[Input records]
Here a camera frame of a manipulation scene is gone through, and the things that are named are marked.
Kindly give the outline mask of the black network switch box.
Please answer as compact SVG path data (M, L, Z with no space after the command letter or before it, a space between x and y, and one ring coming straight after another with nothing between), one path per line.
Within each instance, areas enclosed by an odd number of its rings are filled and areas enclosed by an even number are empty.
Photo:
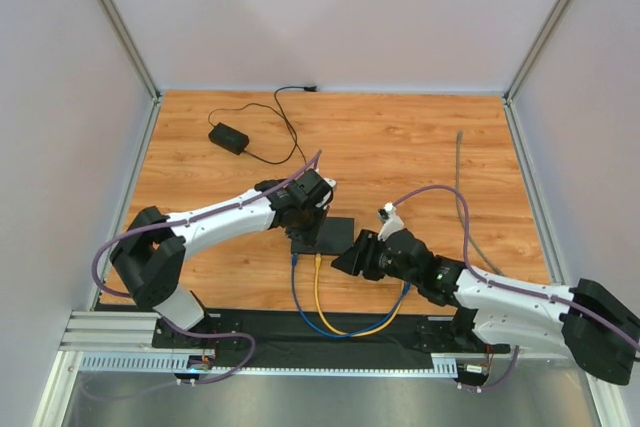
M328 217L320 227L313 245L292 241L292 254L321 254L338 256L354 243L355 219L352 217Z

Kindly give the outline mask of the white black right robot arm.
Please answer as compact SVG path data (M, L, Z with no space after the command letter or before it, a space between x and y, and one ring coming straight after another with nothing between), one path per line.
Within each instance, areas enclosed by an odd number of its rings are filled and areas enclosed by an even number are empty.
M629 384L639 358L638 316L596 281L541 285L480 271L431 252L406 229L385 240L363 230L332 265L371 281L400 279L429 302L455 307L462 337L570 356L614 385Z

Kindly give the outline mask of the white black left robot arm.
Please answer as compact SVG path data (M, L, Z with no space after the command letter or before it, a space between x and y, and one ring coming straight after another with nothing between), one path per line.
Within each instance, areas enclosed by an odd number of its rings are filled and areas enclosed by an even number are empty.
M110 262L141 311L155 312L181 331L204 323L205 309L180 282L196 254L245 234L282 228L312 245L324 223L337 182L308 169L297 178L271 179L240 195L192 211L138 213L110 254Z

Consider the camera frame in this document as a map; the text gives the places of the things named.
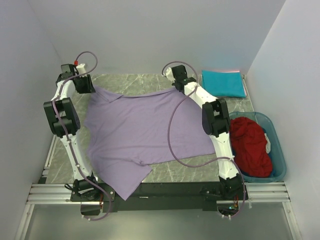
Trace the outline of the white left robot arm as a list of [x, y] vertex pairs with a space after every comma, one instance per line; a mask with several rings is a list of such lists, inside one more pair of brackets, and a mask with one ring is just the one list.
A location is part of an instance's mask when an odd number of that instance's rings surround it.
[[81, 121], [72, 102], [74, 92], [79, 94], [95, 93], [91, 76], [86, 65], [61, 65], [61, 74], [56, 80], [56, 92], [50, 101], [43, 104], [51, 132], [60, 139], [71, 163], [74, 182], [64, 187], [71, 191], [72, 202], [97, 201], [101, 196], [97, 179], [81, 149], [78, 131]]

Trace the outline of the purple t-shirt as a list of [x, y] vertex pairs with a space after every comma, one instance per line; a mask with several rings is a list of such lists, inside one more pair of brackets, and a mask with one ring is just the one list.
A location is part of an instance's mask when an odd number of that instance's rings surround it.
[[[185, 96], [175, 88], [126, 96], [96, 87], [84, 125], [90, 132], [87, 156], [99, 178], [126, 200], [151, 172], [152, 164], [173, 161], [168, 125]], [[174, 114], [170, 142], [179, 159], [215, 152], [202, 127], [201, 108], [185, 100]]]

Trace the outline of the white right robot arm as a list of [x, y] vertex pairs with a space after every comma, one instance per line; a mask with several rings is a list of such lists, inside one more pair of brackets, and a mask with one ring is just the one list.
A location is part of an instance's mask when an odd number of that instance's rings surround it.
[[[242, 191], [242, 200], [246, 200], [246, 186], [244, 177], [232, 152], [230, 140], [230, 125], [228, 106], [226, 100], [217, 98], [208, 93], [200, 84], [199, 77], [188, 77], [186, 63], [179, 62], [180, 65], [164, 68], [162, 72], [165, 77], [172, 82], [172, 85], [184, 94], [184, 98], [175, 106], [167, 128], [167, 143], [169, 151], [174, 159], [189, 168], [204, 167], [212, 162], [218, 162], [218, 176], [221, 186], [219, 195], [226, 199], [234, 199], [239, 196], [238, 191]], [[216, 158], [200, 165], [190, 165], [182, 162], [175, 155], [171, 145], [171, 124], [178, 107], [187, 99], [193, 100], [201, 108], [201, 124], [204, 132], [209, 136], [216, 154]]]

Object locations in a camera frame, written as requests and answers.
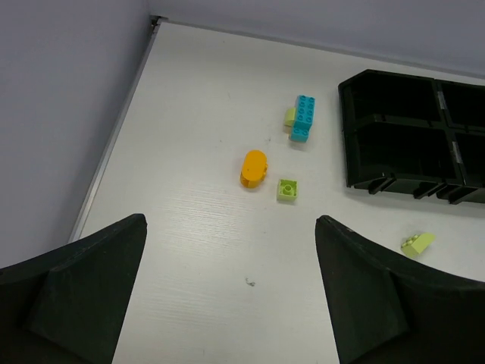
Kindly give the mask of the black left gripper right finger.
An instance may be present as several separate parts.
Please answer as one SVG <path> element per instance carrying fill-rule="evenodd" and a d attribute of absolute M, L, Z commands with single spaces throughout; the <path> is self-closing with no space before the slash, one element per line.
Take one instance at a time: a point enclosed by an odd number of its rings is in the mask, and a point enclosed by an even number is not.
<path fill-rule="evenodd" d="M 315 243 L 341 363 L 482 363 L 484 284 L 408 259 L 328 215 Z"/>

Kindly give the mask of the light green sloped lego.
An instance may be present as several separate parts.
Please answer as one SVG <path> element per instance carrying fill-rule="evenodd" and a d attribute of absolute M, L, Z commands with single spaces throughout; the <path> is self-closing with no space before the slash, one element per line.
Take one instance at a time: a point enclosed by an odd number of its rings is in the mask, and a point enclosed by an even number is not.
<path fill-rule="evenodd" d="M 436 236 L 432 233 L 413 235 L 402 243 L 401 251 L 408 258 L 415 259 L 420 254 L 422 254 L 422 252 L 425 251 L 426 248 L 428 248 L 435 239 Z"/>

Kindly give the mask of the turquoise lego block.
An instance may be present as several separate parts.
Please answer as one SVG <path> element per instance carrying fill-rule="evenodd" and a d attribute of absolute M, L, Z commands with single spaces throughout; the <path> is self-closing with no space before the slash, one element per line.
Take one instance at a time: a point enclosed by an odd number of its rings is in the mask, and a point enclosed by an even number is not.
<path fill-rule="evenodd" d="M 314 121 L 315 98 L 299 95 L 296 99 L 296 114 L 289 139 L 297 143 L 306 143 Z"/>

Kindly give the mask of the orange rounded lego block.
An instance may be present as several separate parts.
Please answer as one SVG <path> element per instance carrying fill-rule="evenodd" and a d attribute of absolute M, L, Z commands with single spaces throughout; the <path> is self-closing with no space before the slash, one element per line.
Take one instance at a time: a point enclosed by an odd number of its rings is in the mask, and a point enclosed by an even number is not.
<path fill-rule="evenodd" d="M 246 154 L 240 172 L 240 182 L 245 188 L 256 188 L 266 177 L 267 156 L 260 150 L 251 150 Z"/>

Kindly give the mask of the light green square lego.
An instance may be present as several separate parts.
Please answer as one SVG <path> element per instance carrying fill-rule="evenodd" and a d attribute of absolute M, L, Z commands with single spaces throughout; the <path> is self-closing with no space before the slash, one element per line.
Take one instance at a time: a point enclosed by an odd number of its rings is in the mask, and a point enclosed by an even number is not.
<path fill-rule="evenodd" d="M 277 201 L 295 202 L 298 197 L 298 182 L 296 180 L 279 179 L 277 185 Z"/>

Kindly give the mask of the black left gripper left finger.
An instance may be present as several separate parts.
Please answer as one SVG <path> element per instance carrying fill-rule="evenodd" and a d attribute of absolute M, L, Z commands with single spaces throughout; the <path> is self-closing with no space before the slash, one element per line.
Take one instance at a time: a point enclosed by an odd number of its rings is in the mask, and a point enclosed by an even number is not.
<path fill-rule="evenodd" d="M 133 214 L 1 269 L 3 363 L 110 363 L 147 236 Z"/>

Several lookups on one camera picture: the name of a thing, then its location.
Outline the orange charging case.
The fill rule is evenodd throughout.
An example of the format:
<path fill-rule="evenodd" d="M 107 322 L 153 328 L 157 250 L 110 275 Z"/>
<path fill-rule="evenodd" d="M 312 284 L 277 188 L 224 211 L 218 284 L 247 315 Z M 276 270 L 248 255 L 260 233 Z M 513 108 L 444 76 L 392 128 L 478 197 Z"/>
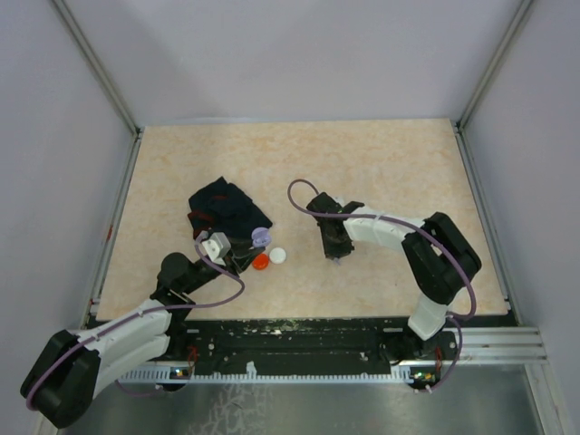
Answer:
<path fill-rule="evenodd" d="M 269 266 L 269 257 L 265 253 L 261 253 L 256 256 L 252 262 L 252 267 L 255 270 L 264 270 Z"/>

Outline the purple charging case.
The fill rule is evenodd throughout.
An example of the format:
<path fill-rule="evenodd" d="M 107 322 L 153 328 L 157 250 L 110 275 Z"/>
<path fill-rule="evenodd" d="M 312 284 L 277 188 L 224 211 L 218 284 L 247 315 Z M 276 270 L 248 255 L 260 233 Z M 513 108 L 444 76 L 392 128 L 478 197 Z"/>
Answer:
<path fill-rule="evenodd" d="M 251 240 L 253 247 L 267 247 L 272 238 L 267 227 L 257 227 L 251 233 Z"/>

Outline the white charging case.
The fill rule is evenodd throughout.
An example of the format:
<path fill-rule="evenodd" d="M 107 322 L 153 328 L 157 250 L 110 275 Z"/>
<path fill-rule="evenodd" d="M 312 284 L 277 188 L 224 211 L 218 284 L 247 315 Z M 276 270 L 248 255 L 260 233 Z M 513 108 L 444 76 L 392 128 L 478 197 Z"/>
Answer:
<path fill-rule="evenodd" d="M 268 254 L 269 261 L 275 265 L 283 264 L 287 259 L 286 251 L 280 247 L 274 247 Z"/>

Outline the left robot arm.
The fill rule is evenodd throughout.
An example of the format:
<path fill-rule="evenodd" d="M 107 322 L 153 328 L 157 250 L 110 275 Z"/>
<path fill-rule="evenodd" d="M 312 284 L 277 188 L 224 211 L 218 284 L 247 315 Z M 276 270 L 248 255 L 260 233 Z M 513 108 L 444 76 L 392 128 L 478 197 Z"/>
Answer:
<path fill-rule="evenodd" d="M 198 308 L 190 294 L 220 276 L 239 282 L 264 252 L 223 233 L 204 234 L 195 249 L 195 262 L 179 252 L 163 258 L 154 292 L 137 308 L 92 329 L 52 335 L 20 388 L 27 408 L 67 428 L 122 375 L 163 355 L 182 357 L 189 339 L 180 330 Z"/>

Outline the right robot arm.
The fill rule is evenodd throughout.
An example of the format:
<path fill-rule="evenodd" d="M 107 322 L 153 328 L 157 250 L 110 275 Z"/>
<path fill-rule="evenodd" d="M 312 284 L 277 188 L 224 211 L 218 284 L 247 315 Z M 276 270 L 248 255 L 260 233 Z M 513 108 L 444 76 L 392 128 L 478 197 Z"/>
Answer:
<path fill-rule="evenodd" d="M 471 281 L 482 263 L 448 215 L 436 212 L 409 221 L 384 215 L 361 202 L 343 205 L 325 192 L 317 194 L 304 212 L 316 220 L 324 255 L 330 260 L 349 256 L 356 242 L 405 255 L 421 292 L 404 337 L 411 356 L 426 358 L 436 349 L 436 334 L 452 316 L 450 306 L 460 290 L 469 293 L 470 309 L 464 317 L 475 315 L 477 301 Z"/>

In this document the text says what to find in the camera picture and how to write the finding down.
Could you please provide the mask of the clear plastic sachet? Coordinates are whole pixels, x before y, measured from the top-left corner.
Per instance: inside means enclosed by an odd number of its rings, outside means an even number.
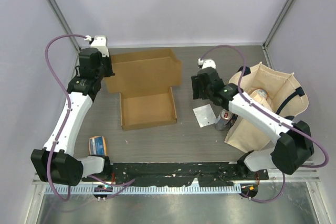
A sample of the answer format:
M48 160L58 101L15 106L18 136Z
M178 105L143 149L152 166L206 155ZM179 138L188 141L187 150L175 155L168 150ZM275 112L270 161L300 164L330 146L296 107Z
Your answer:
M210 104L193 109L194 115L200 127L215 124L216 116Z

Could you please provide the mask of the brown cardboard box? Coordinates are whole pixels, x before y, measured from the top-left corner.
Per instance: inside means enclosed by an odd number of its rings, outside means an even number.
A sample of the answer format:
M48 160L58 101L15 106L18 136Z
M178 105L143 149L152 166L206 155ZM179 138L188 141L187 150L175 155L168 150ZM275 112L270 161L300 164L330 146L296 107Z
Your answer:
M105 79L109 93L119 93L125 131L175 124L172 88L182 82L182 62L170 48L111 56L114 76Z

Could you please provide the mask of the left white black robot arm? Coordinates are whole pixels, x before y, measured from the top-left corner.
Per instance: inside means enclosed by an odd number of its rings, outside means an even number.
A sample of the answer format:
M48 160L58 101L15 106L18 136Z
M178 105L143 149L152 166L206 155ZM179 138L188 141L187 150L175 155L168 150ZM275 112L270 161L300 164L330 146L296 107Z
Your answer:
M75 142L83 120L91 108L101 82L114 75L106 46L91 46L79 53L79 68L68 83L66 101L50 138L40 150L34 149L31 161L40 180L76 186L82 178L94 174L105 182L112 174L103 155L73 157Z

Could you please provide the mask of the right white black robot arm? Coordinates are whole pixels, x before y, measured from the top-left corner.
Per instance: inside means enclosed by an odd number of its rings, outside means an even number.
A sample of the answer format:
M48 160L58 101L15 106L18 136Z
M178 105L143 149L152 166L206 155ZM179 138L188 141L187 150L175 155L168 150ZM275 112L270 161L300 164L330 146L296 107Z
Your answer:
M240 86L224 84L216 69L207 67L191 77L193 98L209 99L215 105L246 119L264 132L274 148L251 151L240 158L237 173L250 179L262 169L276 168L292 175L314 154L310 127L304 121L285 119L255 102Z
[/Input records]
**Assigned task:**
If a line in the records above contains "text", copy that line.

**Result of the exercise:**
Consider the camera frame in this document as a map; the text gives the places of the things named.
In this document the text says what to find in the camera picture and how to write the finding down.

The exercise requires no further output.